7.2 KiB
INTENT
Purpose
This repository exists to provide the umbrella product, integration shell, and reference implementation for citation-evidence.
citation-evidence is a document-centered evidence workspace for capturing, managing, presenting, and reopening citations with contextual commentary across PDFs, Markdown, HTML, and other document formats.
The project enables users to turn source passages into reusable evidence objects that can support form fields, claims, requirements, decisions, reports, and web publications.
A citation should not be a dead reference. It should be an actionable bridge back to the source context.
Primary Utility
The repository provides the integrated workspace and coordination layer for the citation-evidence system.
It brings together the subsystem projects:
- citation-engine — core domain model, APIs, persistence contracts, citation rendering, and orchestration
- evidence-anchor — durable selectors, anchoring, re-anchoring, and highlight resolution
- evidence-source — document ingestion, text extraction, source metadata, and citation recovery
- citation-work — document collection review, annotation workflow, and evidence sidebar UX
- evidence-binder — linking evidence to form fields, claims, requirements, decisions, and other structured targets
The umbrella repository exists to demonstrate and validate how these subsystems work together as one coherent product.
Intended Users
Primary users are people and systems that need evidence-backed information work:
- researchers and analysts reviewing document collections
- form workers and case processors who need source-backed field entries
- consultants and knowledge workers producing evidence-backed reports
- compliance, audit, procurement, and legal-adjacent workers who need traceable justification
- product and requirements workers linking source material to structured decisions
- developers integrating citation-evidence capabilities into other applications
- agentic assistants helping users search, extract, bind, and present evidence
Strategic Role
The strategic role of citation-evidence is to establish a reusable infrastructure layer for evidence-backed information spaces.
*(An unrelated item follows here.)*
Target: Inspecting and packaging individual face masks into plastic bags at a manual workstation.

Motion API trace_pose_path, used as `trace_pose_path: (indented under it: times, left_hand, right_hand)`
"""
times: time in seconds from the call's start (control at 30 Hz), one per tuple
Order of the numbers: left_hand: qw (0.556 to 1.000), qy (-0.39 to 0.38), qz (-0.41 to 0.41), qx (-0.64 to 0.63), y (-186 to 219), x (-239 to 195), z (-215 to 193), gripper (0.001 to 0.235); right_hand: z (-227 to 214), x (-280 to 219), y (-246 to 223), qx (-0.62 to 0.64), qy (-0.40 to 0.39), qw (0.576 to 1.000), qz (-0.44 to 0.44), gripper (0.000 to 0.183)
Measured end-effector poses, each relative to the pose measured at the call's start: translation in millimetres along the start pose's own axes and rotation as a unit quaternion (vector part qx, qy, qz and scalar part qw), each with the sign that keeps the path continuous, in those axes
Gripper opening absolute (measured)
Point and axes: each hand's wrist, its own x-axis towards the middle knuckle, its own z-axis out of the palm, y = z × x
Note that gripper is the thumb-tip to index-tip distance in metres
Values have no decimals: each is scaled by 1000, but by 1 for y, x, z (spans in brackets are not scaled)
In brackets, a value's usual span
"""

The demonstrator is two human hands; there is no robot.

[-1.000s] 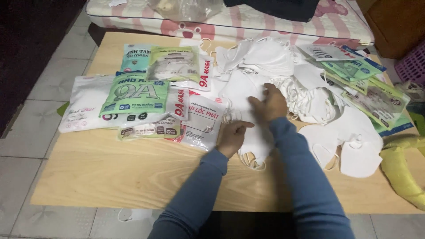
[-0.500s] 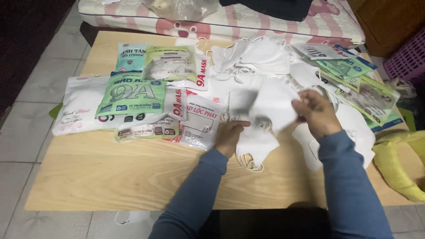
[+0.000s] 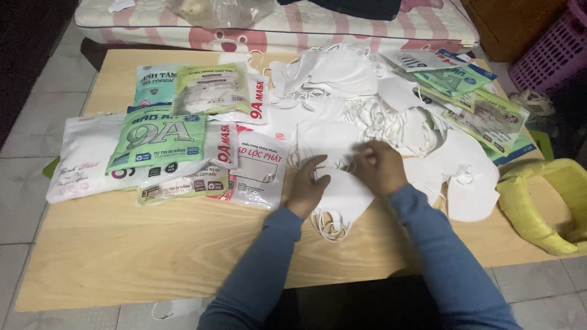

It connects three activities that are often handled separately:
- reading and annotating documents,
- extracting reusable citations and commentary,
- binding evidence to structured outputs such as forms, claims, requirements, reports, and web pages.
The project should become a foundation for workflows where information must remain traceable to its source context.
Core Concept
The central flow of the system is:
Source Document
→ Document Representation
→ Durable Annotation Anchor
→ Evidence Item with Commentary
→ Evidence Link to Field / Claim / Requirement
→ Portable Citation Card
→ Reopenable Source Context
The system treats an evidence item as more than a highlight.
An evidence item is a reusable object that can:
- quote a source passage,
- preserve commentary,
- reopen the source context,
- support or contradict a structured target,
- be exported into another document or webpage,
- be reused by humans and software agents.
Scope
This repository owns the integrated product scope.
It should contain:
- product documentation
- architecture documentation
- integration scenarios
- reference workspace application
- cross-subsystem examples
- demo data and test workflows
- deployment sketches
- system-level acceptance tests
- onboarding material for developers and agents
It should coordinate the subsystem repositories without absorbing their responsibilities.
Out of Scope
This repository should not become the implementation home for all subsystem internals.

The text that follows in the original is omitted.